Weaver is trying to spin this the best he can, but it looks to everyone like he kept Del Rio because he didn't want to eat the $15 mil on his contract. Take a moment to watch his explanation of retaining Del Rio:
Weaver says that the meeting between him and Del Rio was “probably the most extensive review we’ve had of the organization,” but he couldn't give specifics as to what difference this would make on the field. He says that "he believes in Jack," but what difference does that make if your fans don't care any more. Weaver continues:
“I came away from that meeting [thinking that] Jack [Del Rio] is committed to doing the things that I’ve laid out that we have to do, in my opinion, to bring this football team to an elite level.... I’ve made the best decision for the franchise. And, no, average is not acceptable.”

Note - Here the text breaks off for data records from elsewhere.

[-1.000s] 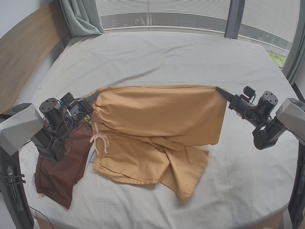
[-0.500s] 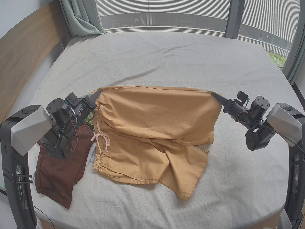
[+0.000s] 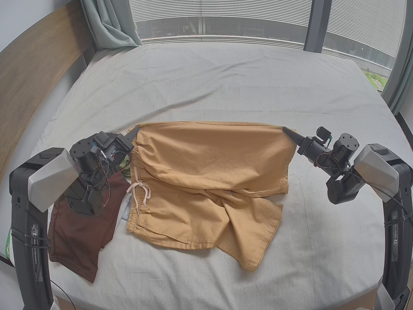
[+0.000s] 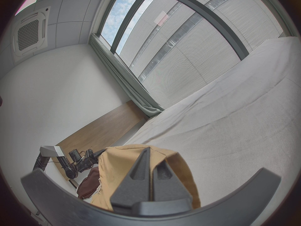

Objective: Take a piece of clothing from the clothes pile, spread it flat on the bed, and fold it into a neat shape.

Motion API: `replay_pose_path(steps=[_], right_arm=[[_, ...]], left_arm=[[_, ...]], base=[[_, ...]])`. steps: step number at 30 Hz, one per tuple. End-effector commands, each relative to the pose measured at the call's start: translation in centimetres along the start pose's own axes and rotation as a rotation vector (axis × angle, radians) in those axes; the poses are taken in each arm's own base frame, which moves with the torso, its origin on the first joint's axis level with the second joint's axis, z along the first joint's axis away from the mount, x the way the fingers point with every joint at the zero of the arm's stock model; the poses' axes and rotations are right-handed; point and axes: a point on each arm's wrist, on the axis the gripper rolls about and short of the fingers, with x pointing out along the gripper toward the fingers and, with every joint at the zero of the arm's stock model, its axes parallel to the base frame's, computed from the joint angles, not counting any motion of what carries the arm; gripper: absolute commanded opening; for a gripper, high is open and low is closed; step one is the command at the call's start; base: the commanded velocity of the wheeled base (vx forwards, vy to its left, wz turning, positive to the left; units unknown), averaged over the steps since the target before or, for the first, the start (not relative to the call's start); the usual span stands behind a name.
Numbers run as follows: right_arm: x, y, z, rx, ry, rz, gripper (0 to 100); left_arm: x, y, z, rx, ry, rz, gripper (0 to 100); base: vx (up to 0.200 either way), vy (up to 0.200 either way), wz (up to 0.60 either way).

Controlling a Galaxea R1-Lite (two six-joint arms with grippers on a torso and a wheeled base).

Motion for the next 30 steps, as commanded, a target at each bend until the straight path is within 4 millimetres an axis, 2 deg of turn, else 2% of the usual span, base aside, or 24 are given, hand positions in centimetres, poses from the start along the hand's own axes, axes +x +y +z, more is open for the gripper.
replay_pose_path(steps=[1, 11, 23, 24, 30], right_arm=[[0.0, -0.4, -0.7, 0.006, 0.007, -0.003, 0], [0.2, -1.3, -1.4, 0.007, 0.006, -0.005, 0], [1.0, -1.2, -0.9, -0.017, -0.018, 0.018, 0], [1.1, -1.3, -0.8, -0.023, -0.024, 0.021, 100], [1.3, -1.8, -0.7, -0.038, -0.044, 0.018, 100]], left_arm=[[0.1, 0.3, -0.1, -0.002, -0.003, -0.001, 0], [0.3, 0.9, -0.7, -0.004, 0.001, 0.003, 0], [0.5, 1.2, -0.9, -0.003, 0.004, -0.003, 0], [0.6, 1.1, -0.9, -0.002, 0.001, -0.005, 100], [0.6, 1.0, -1.0, -0.016, 0.009, -0.011, 100]], base=[[0.0, 0.0, 0.0], [0.0, 0.0, 0.0], [0.0, 0.0, 0.0], [0.0, 0.0, 0.0], [0.0, 0.0, 0.0]])
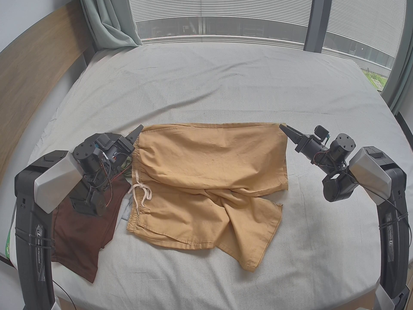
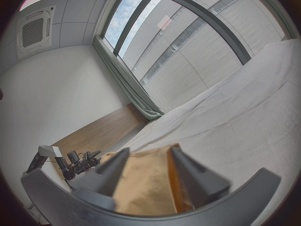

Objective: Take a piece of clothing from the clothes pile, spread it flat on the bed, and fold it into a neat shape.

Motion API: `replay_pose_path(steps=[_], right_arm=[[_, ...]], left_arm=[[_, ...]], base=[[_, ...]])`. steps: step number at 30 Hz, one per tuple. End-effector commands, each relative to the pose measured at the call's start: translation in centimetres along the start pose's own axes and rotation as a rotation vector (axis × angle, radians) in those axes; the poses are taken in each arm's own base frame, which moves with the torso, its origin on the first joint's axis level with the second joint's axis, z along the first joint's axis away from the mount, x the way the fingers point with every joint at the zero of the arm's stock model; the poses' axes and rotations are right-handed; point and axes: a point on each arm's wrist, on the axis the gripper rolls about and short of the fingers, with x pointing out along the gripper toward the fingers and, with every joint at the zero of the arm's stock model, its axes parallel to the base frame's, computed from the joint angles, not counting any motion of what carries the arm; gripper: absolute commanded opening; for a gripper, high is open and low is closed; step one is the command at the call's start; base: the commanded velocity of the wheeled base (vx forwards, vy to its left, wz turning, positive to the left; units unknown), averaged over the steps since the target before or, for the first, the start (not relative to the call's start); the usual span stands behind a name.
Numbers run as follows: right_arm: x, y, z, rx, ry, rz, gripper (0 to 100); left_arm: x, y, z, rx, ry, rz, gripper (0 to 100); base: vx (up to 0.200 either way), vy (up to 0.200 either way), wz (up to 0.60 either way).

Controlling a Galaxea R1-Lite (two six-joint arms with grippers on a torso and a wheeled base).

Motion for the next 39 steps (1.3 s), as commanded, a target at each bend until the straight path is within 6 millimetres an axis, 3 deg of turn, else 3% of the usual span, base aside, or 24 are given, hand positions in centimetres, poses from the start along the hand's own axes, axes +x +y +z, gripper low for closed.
replay_pose_path(steps=[1, 11, 27, 39], right_arm=[[0.0, -0.5, -0.4, -0.003, -0.008, -0.013, 100], [-1.9, 0.7, -1.3, 0.017, 0.061, -0.06, 100], [-7.3, 4.8, -4.2, 0.051, 0.274, -0.156, 100], [-8.6, 5.1, -5.9, 0.097, 0.331, -0.188, 100]], left_arm=[[-0.1, 0.0, -0.2, -0.013, 0.008, 0.001, 100], [-1.5, 0.4, -0.6, -0.025, 0.035, 0.061, 100], [-6.8, -4.4, 1.6, 0.119, 0.118, 0.114, 100], [-8.1, -4.5, 1.0, 0.148, 0.158, 0.145, 100]], base=[[0.0, 0.0, 0.0], [0.0, 0.0, 0.0], [0.0, 0.0, 0.0], [0.0, 0.0, 0.0]])
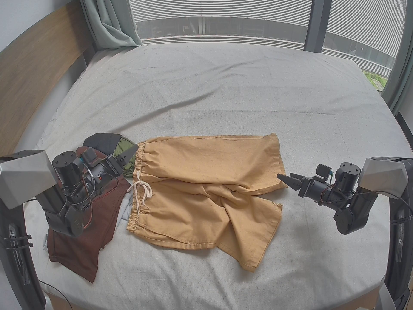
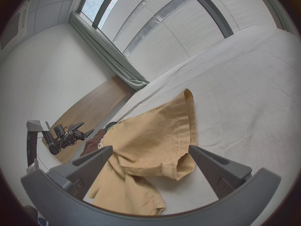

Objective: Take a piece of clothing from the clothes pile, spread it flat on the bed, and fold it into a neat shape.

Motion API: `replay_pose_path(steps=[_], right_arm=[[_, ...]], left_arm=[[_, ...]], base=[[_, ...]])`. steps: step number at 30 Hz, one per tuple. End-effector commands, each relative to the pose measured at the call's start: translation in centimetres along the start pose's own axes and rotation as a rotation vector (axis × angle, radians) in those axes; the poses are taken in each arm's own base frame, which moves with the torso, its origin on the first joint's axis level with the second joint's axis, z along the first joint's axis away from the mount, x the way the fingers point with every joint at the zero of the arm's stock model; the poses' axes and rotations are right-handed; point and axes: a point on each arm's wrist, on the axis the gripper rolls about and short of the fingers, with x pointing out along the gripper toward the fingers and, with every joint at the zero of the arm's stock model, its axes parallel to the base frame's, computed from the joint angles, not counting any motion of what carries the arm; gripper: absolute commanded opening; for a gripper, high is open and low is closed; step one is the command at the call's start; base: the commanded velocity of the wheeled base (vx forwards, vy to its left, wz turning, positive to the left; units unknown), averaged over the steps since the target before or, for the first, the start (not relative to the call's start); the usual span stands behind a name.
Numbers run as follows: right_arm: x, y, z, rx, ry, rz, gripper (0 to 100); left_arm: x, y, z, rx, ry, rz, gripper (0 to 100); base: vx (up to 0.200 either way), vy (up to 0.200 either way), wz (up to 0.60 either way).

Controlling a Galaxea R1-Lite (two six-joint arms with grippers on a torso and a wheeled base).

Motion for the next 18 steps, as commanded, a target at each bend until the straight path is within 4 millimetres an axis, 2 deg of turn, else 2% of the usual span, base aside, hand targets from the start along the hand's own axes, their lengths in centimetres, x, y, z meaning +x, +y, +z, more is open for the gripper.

As Travis Hill points out his blog - Jack Del Rio has become the definition of average.
The timing of reaffirming Del Rio as the coach couldn't be worse. It comes on the heels of the Jaguars new ticket sales effort that has been coordinated with city leaders. The Jaguars lost an astonishing number of season tickets between the 2008 and 2009 seasons. Later that same night that Del Rio's return in 2010 was announced by Weaver, the team held a rally with Jacksonville's mayor, former Jag Tony Boselli, and Weaver. Del Rio didn't show. This is just one more example of how Del Rio just doesn't get it.
We agree with Gene Frenette - Jacksonville needs to keep the Jaguars. The problem is that as long as Del Rio is the face of the franchise, Wayne Weaver has basically hobbled any PR effort for 2010 before it can get started.